Our present results revealed that the phosphorylation of ERK1/2 was associated with NF-κB activation. Sequentially, ERK1/2-activated IκBα kinase can phosphorylate IκB at two conserved serine residues in the N-terminus, triggering the degradation of this inhibitor and allowing for the rapid translocation of NF-κB into nuclei [16, 20]. Accordingly, LTA-induced activation of A549 cells is mainly due to the improvement in ERK1/2 phosphorylation. Roles of ERK1 and ERK2 in LTA-induced SP-A expression were not determined in this study but will be validated using RNA interference in our next study. There is growing evidence that the ERK signaling pathway, which contributes to regulating inflammatory events [33]. Therefore, LTA regulates SP-A expression in alveolar type II epithelial cells in the course of eliciting ERK1/2 phosphorylation and subsequent activation of the transcription factor, NF-κB.

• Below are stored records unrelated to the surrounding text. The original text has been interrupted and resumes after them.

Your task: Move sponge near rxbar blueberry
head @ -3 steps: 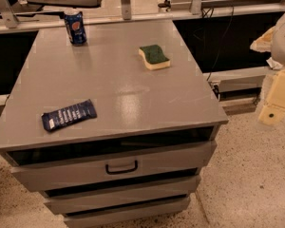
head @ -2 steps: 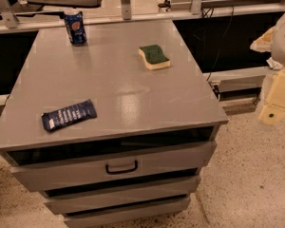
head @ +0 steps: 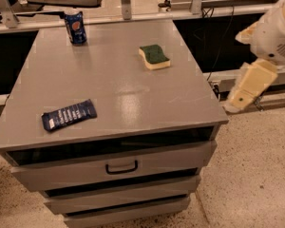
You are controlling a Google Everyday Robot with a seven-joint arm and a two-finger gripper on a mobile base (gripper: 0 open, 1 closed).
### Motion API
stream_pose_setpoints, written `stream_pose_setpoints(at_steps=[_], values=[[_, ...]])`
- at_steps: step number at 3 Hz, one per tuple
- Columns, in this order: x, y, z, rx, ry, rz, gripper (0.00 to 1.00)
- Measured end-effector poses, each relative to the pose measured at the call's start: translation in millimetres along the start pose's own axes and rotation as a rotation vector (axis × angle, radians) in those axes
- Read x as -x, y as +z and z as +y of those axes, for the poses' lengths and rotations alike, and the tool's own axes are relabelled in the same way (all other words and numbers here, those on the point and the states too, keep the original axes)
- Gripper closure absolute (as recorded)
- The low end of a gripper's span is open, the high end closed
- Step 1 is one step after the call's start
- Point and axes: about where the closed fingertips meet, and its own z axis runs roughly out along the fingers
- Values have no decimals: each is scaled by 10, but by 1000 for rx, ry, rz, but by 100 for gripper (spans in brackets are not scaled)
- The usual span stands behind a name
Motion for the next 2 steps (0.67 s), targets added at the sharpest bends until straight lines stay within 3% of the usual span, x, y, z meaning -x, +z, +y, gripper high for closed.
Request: stream_pose_setpoints(at_steps=[1,2], values=[[308,389,-515,-62,55,-154,0],[731,838,-934,-77,105,-307,0]])
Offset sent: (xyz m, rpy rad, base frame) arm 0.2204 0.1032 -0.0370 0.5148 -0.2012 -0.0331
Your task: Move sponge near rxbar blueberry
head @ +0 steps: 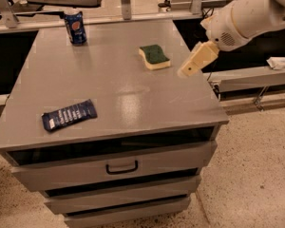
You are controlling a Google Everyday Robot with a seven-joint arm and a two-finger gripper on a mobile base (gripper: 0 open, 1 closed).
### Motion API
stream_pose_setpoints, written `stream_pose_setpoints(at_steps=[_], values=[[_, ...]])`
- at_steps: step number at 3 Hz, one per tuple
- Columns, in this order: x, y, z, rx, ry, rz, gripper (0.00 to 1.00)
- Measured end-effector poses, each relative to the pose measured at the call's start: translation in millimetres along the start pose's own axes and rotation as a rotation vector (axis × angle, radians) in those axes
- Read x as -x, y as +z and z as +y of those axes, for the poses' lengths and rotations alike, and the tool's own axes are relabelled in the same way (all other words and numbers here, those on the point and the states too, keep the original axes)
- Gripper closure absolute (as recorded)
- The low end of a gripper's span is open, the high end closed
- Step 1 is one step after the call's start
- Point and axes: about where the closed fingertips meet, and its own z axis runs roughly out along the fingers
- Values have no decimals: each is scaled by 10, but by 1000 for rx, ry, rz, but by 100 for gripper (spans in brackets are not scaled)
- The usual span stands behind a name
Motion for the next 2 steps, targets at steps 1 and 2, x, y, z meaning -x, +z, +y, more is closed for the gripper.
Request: stream_pose_setpoints(at_steps=[1,2], values=[[254,618,-174,21,61,-130,0],[392,1118,-266,55,136,-225,0]])
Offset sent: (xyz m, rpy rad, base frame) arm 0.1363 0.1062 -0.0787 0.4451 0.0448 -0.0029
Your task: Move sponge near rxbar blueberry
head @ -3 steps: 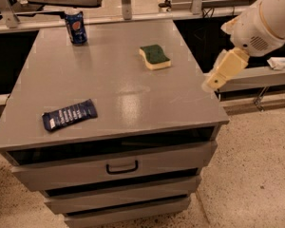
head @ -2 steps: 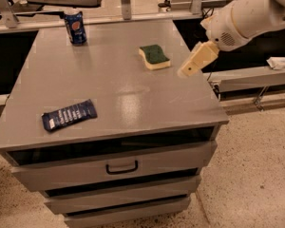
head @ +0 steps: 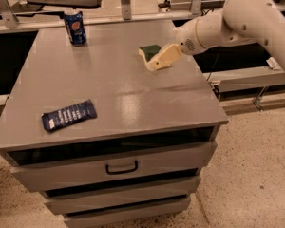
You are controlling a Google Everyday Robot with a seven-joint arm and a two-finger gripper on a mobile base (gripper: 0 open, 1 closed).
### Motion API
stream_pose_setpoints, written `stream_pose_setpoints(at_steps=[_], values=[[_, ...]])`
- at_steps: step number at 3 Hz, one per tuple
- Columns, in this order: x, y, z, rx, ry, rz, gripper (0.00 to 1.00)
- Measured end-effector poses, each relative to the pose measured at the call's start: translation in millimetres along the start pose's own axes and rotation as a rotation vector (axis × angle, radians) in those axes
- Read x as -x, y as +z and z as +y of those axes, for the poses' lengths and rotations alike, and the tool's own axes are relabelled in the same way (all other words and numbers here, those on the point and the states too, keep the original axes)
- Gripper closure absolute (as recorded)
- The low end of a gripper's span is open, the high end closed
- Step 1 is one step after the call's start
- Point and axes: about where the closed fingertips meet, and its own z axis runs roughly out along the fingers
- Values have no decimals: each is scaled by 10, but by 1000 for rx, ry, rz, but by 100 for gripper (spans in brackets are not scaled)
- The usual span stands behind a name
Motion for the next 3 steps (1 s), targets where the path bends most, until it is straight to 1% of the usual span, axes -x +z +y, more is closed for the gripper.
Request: stream_pose_setpoints(at_steps=[1,2,3], values=[[-35,392,-72,20,58,-50,0],[-113,604,-158,14,88,-70,0],[-192,664,-237,-8,100,-80,18]])
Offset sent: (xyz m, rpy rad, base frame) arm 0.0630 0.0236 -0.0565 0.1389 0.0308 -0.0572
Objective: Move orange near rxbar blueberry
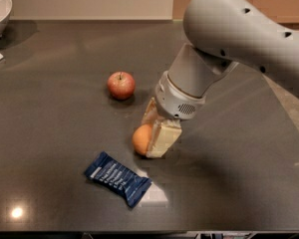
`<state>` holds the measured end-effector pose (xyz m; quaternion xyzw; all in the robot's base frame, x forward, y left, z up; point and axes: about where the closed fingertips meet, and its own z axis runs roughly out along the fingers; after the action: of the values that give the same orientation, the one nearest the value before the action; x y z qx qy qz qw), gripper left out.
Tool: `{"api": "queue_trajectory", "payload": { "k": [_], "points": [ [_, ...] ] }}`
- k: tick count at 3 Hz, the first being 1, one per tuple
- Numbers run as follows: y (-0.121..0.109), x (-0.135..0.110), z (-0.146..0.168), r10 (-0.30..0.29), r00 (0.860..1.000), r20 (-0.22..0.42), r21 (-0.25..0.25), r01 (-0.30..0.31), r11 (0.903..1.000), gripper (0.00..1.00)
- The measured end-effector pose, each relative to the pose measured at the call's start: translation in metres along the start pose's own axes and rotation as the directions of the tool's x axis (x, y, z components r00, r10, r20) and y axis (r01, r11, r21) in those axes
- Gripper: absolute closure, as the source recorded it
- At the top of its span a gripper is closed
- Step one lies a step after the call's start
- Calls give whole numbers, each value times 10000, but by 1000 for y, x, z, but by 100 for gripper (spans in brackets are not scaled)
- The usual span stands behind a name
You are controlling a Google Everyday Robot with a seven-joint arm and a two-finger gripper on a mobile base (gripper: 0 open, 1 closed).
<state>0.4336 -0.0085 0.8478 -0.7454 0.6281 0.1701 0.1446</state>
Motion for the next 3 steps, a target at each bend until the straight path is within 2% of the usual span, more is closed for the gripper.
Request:
{"api": "queue_trajectory", "payload": {
  "k": [3],
  "points": [
    [8,-5,10,-210,9998,-47,-176,210,9996,12]
  ]
}}
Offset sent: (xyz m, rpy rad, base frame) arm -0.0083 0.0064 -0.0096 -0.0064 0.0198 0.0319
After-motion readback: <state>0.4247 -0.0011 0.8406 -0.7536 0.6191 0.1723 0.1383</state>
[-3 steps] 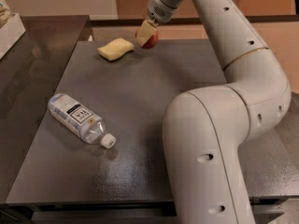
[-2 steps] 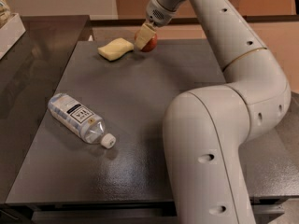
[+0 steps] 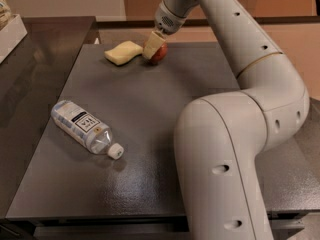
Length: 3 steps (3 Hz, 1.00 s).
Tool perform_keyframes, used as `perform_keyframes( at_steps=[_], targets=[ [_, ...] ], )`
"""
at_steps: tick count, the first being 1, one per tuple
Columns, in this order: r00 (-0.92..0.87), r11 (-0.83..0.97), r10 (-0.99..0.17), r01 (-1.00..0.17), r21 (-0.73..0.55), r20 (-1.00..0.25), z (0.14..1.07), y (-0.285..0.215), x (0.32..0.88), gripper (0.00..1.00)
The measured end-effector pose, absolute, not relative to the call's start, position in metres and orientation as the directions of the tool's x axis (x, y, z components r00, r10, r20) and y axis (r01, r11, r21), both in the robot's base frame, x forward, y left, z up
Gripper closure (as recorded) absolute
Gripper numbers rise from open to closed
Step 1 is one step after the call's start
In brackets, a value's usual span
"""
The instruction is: Move apple near sponge
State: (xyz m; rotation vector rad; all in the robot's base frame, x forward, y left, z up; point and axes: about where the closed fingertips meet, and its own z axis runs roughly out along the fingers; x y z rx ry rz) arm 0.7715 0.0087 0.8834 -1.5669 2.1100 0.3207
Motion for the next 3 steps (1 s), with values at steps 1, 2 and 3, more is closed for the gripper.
perform_keyframes(
  at_steps=[1, 2, 3],
  targets=[
    [-0.219, 0.301, -0.832, -0.950, -0.084, -0.510, 0.8783, 0.0112, 0.7676, 0.82],
    [-0.213, 0.286, -0.840, -0.956, -0.073, -0.499, 0.8731, 0.0126, 0.7643, 0.59],
    [-0.213, 0.285, -0.839, -0.956, -0.072, -0.500, 0.8698, 0.0154, 0.7662, 0.35]
  ],
)
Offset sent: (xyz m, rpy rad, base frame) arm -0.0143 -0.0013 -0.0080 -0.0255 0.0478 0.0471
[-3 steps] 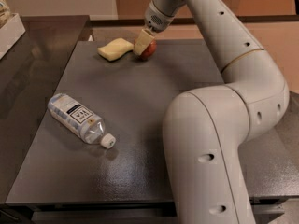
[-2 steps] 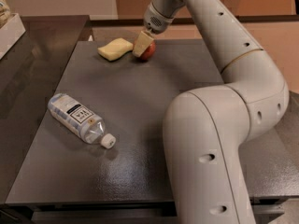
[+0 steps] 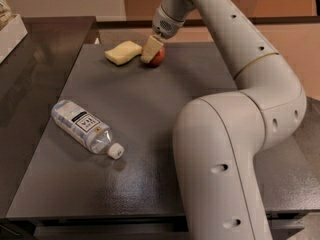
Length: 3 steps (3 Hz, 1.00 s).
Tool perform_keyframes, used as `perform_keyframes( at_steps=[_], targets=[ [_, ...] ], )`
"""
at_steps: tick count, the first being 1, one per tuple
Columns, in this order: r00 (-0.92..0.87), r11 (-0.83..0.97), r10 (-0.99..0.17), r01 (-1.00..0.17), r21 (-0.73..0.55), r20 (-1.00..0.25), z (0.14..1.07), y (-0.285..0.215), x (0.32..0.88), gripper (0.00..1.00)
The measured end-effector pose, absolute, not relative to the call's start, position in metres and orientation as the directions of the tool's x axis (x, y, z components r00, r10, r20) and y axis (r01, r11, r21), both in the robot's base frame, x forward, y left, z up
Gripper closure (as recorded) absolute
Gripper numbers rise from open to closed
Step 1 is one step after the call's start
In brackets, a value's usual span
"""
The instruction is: Move apple near sponge
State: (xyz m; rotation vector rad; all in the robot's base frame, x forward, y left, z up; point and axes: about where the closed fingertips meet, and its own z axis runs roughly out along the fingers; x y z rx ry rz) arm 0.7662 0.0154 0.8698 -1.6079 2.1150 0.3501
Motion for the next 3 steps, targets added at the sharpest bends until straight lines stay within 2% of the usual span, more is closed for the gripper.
perform_keyframes(
  at_steps=[1, 2, 3],
  targets=[
    [-0.213, 0.284, -0.839, -0.956, -0.071, -0.501, 0.8666, 0.0180, 0.7677, 0.13],
    [-0.212, 0.283, -0.839, -0.957, -0.069, -0.502, 0.8633, 0.0206, 0.7691, 0.00],
    [-0.212, 0.283, -0.839, -0.957, -0.069, -0.502, 0.8632, 0.0206, 0.7691, 0.00]
  ],
)
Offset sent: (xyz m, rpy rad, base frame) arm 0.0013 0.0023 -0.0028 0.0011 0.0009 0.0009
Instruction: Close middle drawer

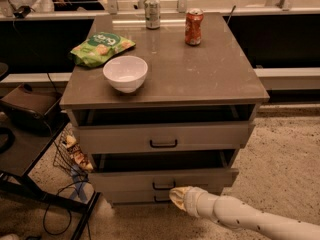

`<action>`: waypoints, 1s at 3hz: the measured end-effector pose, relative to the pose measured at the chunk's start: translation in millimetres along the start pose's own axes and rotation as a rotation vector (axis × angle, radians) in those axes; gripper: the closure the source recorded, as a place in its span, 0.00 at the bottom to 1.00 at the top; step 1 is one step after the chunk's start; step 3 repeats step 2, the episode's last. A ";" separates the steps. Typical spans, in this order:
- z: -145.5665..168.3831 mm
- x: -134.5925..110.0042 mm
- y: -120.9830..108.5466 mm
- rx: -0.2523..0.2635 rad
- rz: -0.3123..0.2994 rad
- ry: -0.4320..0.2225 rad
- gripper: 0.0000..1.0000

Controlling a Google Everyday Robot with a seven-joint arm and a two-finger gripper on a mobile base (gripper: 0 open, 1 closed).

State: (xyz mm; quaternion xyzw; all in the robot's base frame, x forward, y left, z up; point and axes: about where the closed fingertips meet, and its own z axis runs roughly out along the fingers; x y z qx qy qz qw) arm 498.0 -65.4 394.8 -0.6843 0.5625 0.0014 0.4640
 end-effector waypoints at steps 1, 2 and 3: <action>19.1 9.9 -30.1 -0.003 -0.013 -0.024 1.00; 19.1 9.9 -30.1 -0.003 -0.013 -0.024 1.00; 19.1 9.9 -30.1 -0.003 -0.013 -0.024 1.00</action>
Offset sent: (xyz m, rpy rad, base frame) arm 0.2193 0.0059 0.0224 0.0368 -0.0464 0.1088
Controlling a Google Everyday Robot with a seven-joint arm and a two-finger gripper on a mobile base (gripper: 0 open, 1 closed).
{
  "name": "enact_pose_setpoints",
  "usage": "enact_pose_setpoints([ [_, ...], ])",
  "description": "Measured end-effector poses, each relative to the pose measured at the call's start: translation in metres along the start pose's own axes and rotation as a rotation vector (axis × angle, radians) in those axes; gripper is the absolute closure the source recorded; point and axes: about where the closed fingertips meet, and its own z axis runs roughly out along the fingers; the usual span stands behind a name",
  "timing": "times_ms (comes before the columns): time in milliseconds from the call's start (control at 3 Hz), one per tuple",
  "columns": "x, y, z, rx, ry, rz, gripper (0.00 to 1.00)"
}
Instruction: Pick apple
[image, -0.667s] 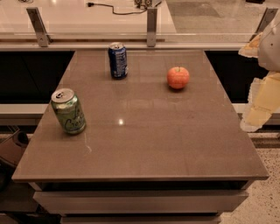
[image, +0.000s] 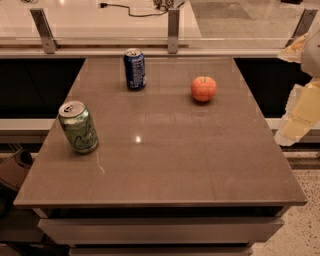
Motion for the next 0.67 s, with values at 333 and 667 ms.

ERK activation is mediated by at least three different pathways: a Raf/MEK-dependent pathway, a PI3K/Raf-independent pathway that strongly activates MEK, and a third undetermined pathway that directly activates ERK proteins [34]. This study showed that LTA time-dependently increased levels of phosphorylated MEK1. Thus, one of the possible reasons explaining why LTA stimulates ERK1/2 activation is the increase in MEK1 phosphorylation. MAPK-regulating signals place this family of protein kinases in an apparently linear signaling cascade downstream of growth factor receptors, adaptor proteins, guanine-nucleotide exchange factors, Ras, Raf, and MEK [19]. The present study demonstrates that LTA can induce SP-A expression via MEK-dependent activation of the protein kinase ERK1/2-signaling pathway.

Conclusions

In summary, we used an alveolar epithelial cell model to study the immunomodulatory responses of LTA. Our results revealed that LTA can induce inflammatory responses in alveolar epithelial A549 cells by means of enhancing SP-A mRNA and protein syntheses. Moreover, the signal-transducing mechanisms of LTA-caused regulation of SP-A expression arise through the cascade phosphorylations of MEK1 and ERK1/2. In succession, LTA increased NF-κB expression and translocation. LTA-induced SP-A production in alveolar type II epithelial cells may indicate the status of gram-positive bacteria-caused septic shock and acute lung injury. More molecular pathways should be investigated and proven in the future. However, there are certain limitations of this study, including the use of A549 cells, which are derived from human lung carcinoma. The effects of LTA on A549 cells may differ from those on normal alveolar epithelial cells. Thus, we will perform a translational study to evaluate the effects of LTA on alveolar epithelial cells of animals with acute lung injury.